Data under study:
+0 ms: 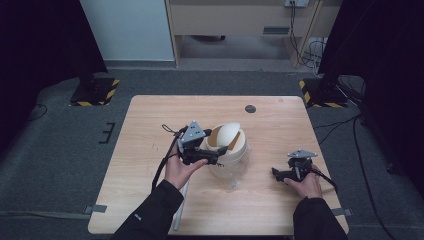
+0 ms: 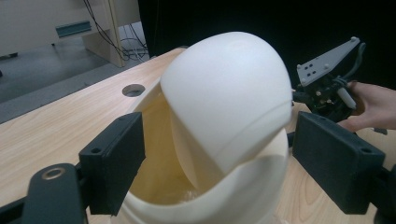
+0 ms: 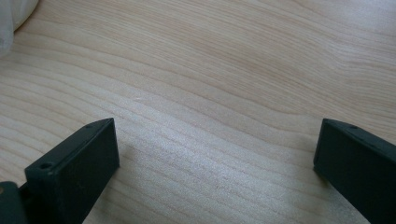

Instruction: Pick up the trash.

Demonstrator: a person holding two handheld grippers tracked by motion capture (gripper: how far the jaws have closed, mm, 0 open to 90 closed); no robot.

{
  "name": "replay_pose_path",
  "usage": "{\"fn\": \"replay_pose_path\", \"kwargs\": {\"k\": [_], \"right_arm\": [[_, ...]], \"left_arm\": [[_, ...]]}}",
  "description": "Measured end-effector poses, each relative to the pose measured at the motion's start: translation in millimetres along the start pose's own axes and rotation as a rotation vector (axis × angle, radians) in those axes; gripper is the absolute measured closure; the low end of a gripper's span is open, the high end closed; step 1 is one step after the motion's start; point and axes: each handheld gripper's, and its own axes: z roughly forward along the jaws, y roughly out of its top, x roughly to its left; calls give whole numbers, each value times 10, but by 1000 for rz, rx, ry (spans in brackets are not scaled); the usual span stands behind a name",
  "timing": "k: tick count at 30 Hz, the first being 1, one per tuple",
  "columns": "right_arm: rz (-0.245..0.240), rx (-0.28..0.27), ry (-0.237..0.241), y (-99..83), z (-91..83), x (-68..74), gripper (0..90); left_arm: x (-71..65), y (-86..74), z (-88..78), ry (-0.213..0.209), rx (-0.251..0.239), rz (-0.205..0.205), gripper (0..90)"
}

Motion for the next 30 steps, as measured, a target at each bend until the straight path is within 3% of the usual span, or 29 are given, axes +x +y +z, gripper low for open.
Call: {"fn": "replay_pose_path", "kwargs": {"k": [7, 13, 21, 25, 26, 27, 28, 29, 30], "right_arm": [[0, 0, 0, 0, 0, 0, 5], [0, 0, -1, 0, 0, 0, 5], [1, 0, -1, 0, 0, 1, 5], [0, 0, 0, 0, 0, 0, 5], [0, 0, 0, 0, 0, 1, 5], [0, 0, 0, 0, 0, 1, 5], [0, 0, 0, 0, 0, 1, 5], [0, 0, 0, 0, 0, 1, 5], [0, 0, 0, 0, 0, 1, 5]], "left_arm": [[53, -99, -295, 33, 9, -9, 185], [60, -383, -576, 94, 66, -57, 211], [17, -907, -731, 115, 172, -106, 225], [-21, -1106, -702, 121, 267, -123, 244], [-29, -1183, -673, 132, 312, -121, 253], [-29, -1183, -673, 132, 312, -121, 255], [-23, -1253, -649, 142, 364, -130, 260], [-23, -1253, -649, 142, 364, -130, 267], [-22, -1304, -639, 153, 393, -151, 267]]}}
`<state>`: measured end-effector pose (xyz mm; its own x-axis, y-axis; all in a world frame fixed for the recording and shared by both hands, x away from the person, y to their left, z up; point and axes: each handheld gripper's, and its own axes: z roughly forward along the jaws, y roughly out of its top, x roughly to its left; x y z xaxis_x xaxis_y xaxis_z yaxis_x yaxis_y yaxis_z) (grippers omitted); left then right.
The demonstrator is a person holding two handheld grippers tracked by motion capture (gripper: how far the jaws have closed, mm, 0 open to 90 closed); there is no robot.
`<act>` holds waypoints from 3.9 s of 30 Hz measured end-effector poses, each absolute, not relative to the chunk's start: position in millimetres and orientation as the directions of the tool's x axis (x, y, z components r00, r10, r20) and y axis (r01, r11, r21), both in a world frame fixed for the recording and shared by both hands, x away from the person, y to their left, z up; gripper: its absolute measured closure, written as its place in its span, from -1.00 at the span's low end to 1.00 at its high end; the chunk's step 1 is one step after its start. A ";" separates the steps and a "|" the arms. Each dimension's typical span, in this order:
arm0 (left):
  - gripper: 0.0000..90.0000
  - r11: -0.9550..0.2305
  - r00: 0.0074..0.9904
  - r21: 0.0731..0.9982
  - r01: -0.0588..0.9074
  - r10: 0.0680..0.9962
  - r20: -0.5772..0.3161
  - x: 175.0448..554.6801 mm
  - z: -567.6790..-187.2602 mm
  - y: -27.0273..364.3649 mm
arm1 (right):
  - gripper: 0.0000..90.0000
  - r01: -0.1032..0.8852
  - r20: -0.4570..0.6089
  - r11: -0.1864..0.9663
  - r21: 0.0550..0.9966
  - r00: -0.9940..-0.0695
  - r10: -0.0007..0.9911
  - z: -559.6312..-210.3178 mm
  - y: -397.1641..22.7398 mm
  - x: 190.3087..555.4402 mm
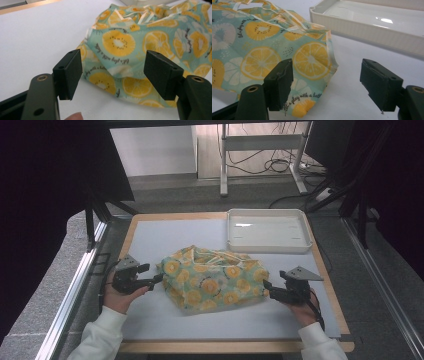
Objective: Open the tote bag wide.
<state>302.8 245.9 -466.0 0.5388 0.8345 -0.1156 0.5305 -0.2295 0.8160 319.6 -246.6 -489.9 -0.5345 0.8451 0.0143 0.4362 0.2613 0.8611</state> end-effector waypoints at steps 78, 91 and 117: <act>1.00 -0.311 0.658 0.750 0.584 0.723 -0.213 367.0 -456.6 233.9 | -0.40 0.387 -0.068 0.300 0.872 -0.511 0.857 -489.2 -247.8 313.6; 1.00 -0.297 0.679 0.758 0.581 0.691 -0.250 367.3 -453.3 233.7 | -0.40 0.351 -0.054 0.298 0.888 -0.564 0.824 -461.6 -220.8 324.5; 1.00 -0.300 0.688 0.757 0.581 0.678 -0.260 370.3 -454.9 232.9 | -0.41 0.421 -0.017 0.361 0.832 -0.631 0.775 -452.8 -163.4 398.6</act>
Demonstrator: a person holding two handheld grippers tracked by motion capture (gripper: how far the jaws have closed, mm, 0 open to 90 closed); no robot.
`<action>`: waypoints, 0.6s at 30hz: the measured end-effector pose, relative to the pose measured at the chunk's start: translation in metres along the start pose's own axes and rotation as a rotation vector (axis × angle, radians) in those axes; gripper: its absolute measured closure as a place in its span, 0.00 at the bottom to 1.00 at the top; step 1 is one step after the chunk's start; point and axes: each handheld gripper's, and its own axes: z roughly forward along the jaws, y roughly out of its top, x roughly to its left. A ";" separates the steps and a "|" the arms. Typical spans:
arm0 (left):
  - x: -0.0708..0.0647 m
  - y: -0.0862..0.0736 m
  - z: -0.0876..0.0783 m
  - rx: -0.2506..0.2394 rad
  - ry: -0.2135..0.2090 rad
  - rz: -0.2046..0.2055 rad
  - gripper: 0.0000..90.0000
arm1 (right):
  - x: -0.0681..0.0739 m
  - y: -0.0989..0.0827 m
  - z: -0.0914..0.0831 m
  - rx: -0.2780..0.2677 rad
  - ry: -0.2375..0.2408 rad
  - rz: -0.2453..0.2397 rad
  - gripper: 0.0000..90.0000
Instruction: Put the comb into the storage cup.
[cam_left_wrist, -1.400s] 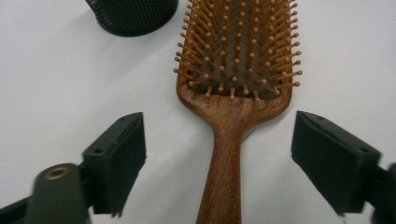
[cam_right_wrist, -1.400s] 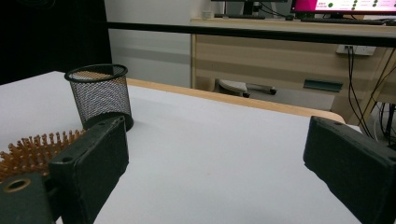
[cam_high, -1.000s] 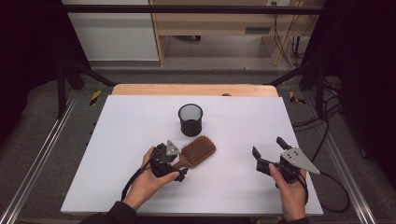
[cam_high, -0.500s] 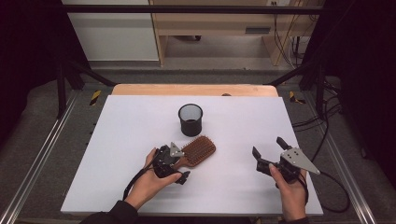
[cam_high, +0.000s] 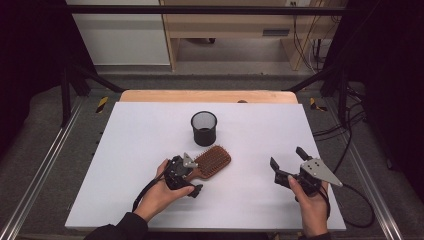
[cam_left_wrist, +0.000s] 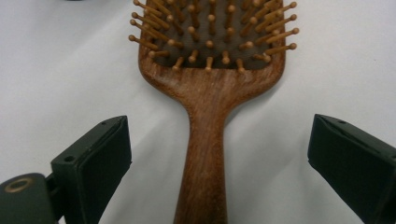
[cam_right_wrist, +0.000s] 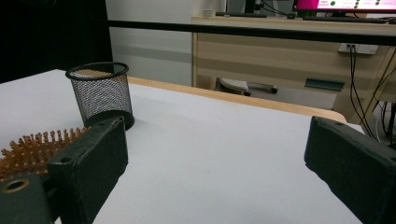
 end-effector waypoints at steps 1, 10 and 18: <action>0.001 0.000 0.000 0.001 0.000 -0.005 0.08 | 0.000 0.000 0.000 0.000 0.001 -0.001 0.07; 0.006 0.002 -0.001 0.017 -0.017 -0.003 0.12 | 0.000 0.000 0.000 0.002 0.001 -0.001 0.07; 0.008 0.004 -0.001 0.036 -0.032 0.006 0.21 | 0.000 0.000 0.000 0.004 0.002 -0.002 0.07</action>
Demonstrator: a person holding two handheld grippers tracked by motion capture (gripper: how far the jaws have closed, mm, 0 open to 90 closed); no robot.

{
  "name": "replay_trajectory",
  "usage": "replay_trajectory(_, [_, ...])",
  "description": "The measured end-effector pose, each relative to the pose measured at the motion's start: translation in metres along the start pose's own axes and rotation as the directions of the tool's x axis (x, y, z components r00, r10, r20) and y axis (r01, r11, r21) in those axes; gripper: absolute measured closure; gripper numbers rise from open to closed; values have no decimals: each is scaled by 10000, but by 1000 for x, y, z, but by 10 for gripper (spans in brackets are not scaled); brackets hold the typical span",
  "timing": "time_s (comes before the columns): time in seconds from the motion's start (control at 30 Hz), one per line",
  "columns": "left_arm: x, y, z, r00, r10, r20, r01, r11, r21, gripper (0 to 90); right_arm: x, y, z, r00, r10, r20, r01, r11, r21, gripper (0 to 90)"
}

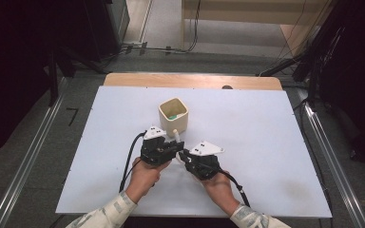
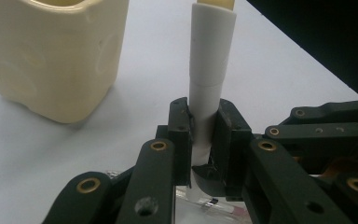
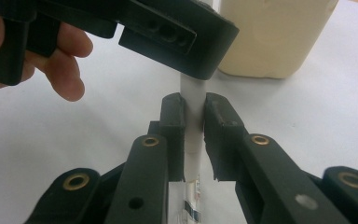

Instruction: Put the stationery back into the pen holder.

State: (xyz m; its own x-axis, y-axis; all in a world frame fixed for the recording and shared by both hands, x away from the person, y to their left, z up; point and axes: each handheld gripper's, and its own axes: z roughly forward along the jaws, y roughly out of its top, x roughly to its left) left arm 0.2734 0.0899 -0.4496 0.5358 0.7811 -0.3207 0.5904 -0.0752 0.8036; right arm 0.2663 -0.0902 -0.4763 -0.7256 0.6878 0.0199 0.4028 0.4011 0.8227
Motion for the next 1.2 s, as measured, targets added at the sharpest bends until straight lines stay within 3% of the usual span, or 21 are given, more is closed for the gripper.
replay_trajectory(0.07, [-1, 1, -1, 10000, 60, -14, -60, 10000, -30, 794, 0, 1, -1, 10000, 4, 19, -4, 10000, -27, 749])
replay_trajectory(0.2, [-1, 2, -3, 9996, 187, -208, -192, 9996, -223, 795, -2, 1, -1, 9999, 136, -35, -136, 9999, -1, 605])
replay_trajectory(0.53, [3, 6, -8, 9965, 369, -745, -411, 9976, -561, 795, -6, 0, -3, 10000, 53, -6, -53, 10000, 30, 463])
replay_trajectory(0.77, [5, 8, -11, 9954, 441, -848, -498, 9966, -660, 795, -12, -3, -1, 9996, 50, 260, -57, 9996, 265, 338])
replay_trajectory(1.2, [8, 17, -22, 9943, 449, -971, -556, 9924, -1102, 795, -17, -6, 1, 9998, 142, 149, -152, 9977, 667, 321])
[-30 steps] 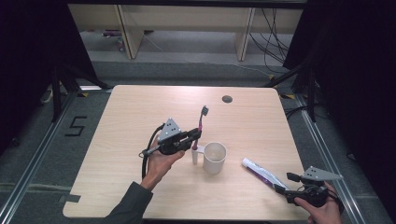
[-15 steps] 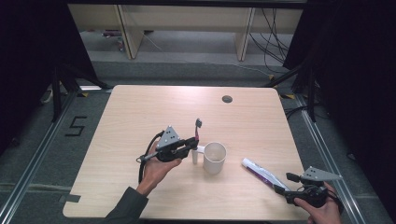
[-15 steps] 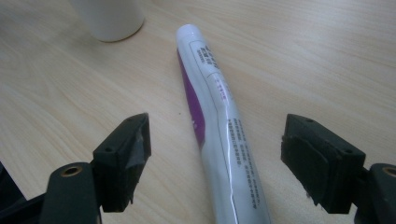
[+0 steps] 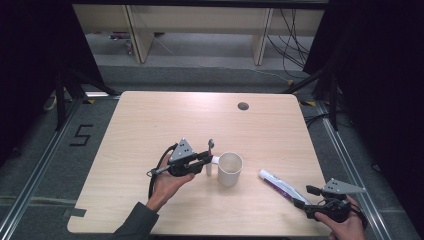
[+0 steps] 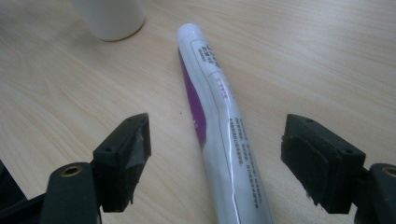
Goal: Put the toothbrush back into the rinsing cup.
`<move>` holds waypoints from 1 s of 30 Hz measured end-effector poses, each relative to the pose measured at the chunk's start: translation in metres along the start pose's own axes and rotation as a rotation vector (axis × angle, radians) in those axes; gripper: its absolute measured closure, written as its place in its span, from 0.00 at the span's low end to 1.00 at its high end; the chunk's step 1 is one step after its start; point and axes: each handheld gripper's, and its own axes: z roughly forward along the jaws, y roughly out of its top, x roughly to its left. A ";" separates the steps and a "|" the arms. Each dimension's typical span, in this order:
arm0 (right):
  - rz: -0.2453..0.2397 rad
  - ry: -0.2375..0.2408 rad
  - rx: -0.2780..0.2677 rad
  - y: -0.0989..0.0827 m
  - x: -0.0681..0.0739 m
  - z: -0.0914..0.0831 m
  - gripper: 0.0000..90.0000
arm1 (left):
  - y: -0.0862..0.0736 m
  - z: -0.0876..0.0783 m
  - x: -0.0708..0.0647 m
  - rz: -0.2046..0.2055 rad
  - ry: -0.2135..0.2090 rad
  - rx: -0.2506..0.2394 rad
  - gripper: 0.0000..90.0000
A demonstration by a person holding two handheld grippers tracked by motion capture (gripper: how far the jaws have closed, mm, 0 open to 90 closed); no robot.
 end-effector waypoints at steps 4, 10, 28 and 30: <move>-0.035 -0.010 -0.004 0.000 -0.003 -0.001 0.28 | 0.003 -0.002 0.000 -0.027 0.010 -0.012 0.67; -0.032 -0.006 -0.011 0.001 -0.003 -0.002 0.28 | 0.009 -0.009 -0.004 -0.036 0.031 -0.013 0.40; -0.031 -0.018 -0.024 0.001 -0.003 -0.003 0.28 | -0.017 -0.045 -0.017 -0.040 0.045 0.109 0.22; -0.027 -0.018 -0.025 0.001 -0.002 -0.003 0.28 | -0.022 -0.047 -0.019 -0.046 0.040 0.120 0.22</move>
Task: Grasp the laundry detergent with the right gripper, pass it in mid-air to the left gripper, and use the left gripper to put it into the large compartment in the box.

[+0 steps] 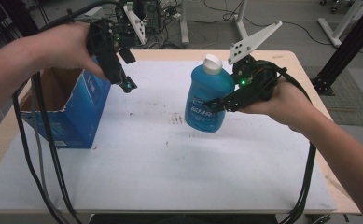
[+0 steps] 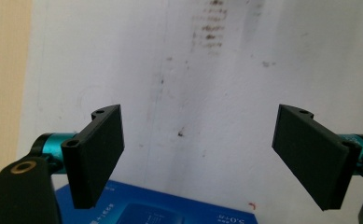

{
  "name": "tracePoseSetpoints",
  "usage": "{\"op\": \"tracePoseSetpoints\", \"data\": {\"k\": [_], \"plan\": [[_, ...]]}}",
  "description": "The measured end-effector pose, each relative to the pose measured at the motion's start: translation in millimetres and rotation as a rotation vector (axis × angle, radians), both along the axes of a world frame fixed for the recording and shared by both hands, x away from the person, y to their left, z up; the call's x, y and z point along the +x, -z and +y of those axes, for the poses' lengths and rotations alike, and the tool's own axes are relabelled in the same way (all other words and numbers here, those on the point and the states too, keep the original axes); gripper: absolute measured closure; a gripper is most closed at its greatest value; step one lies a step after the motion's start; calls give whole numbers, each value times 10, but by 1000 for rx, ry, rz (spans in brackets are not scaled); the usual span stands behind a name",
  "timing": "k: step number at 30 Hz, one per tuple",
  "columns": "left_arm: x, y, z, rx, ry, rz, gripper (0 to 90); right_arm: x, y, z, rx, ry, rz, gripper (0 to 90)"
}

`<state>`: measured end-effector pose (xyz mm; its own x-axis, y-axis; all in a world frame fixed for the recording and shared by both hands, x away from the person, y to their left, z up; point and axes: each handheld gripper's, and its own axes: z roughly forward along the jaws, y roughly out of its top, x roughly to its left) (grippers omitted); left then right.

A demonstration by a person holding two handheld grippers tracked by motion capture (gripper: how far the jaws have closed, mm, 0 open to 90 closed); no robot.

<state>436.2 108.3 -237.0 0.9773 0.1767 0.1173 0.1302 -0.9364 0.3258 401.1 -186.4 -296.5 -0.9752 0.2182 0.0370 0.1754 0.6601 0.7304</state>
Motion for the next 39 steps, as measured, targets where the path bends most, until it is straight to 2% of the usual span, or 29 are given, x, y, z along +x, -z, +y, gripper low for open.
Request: {"op": "tracePoseSetpoints", "data": {"k": [1,2,3,5,6,8,12,13,14,15,16,21,28,34,39], "plan": [[-35,-96,-26,-12,22,-3,168,27,-53,61,-4,-42,1,461],[-35,-96,-26,-12,22,-3,168,29,-73,83,-8,-51,4,462],[-83,-203,-57,-28,40,1,168,38,-104,120,-9,-69,-1,461],[-127,-311,-88,-45,63,-3,168,54,-146,170,-10,-91,-3,461],[-127,-311,-88,-45,63,-3,168,61,-169,197,-11,-104,-4,462],[-182,-452,-140,-62,81,7,168,75,-212,252,-10,-129,-4,462],[-226,-565,-201,-74,89,33,168,97,-266,345,-11,-166,-5,462],[-238,-584,-218,-74,97,33,168,100,-281,373,-13,-178,-4,463],[-267,-651,-269,-73,130,28,168,108,-304,432,-16,-201,1,463],[-267,-651,-269,-73,130,28,168,111,-315,460,-19,-211,2,463],[-284,-690,-308,-90,142,31,168,114,-325,488,-20,-222,3,463],[-317,-748,-423,-79,169,16,168,123,-362,591,-34,-251,1,463],[-339,-715,-597,-43,197,39,168,149,-438,718,-50,-282,0,464],[-341,-694,-651,-32,191,42,168,162,-460,746,-49,-296,6,464],[-340,-645,-736,-5,189,53,171,179,-467,743,-44,-287,12,464]]}}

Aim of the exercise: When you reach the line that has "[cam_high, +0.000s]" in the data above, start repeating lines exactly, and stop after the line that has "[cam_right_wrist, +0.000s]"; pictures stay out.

Result:
[cam_high, +0.000s] 
[cam_left_wrist, +0.000s] 
[cam_right_wrist, +0.000s] 

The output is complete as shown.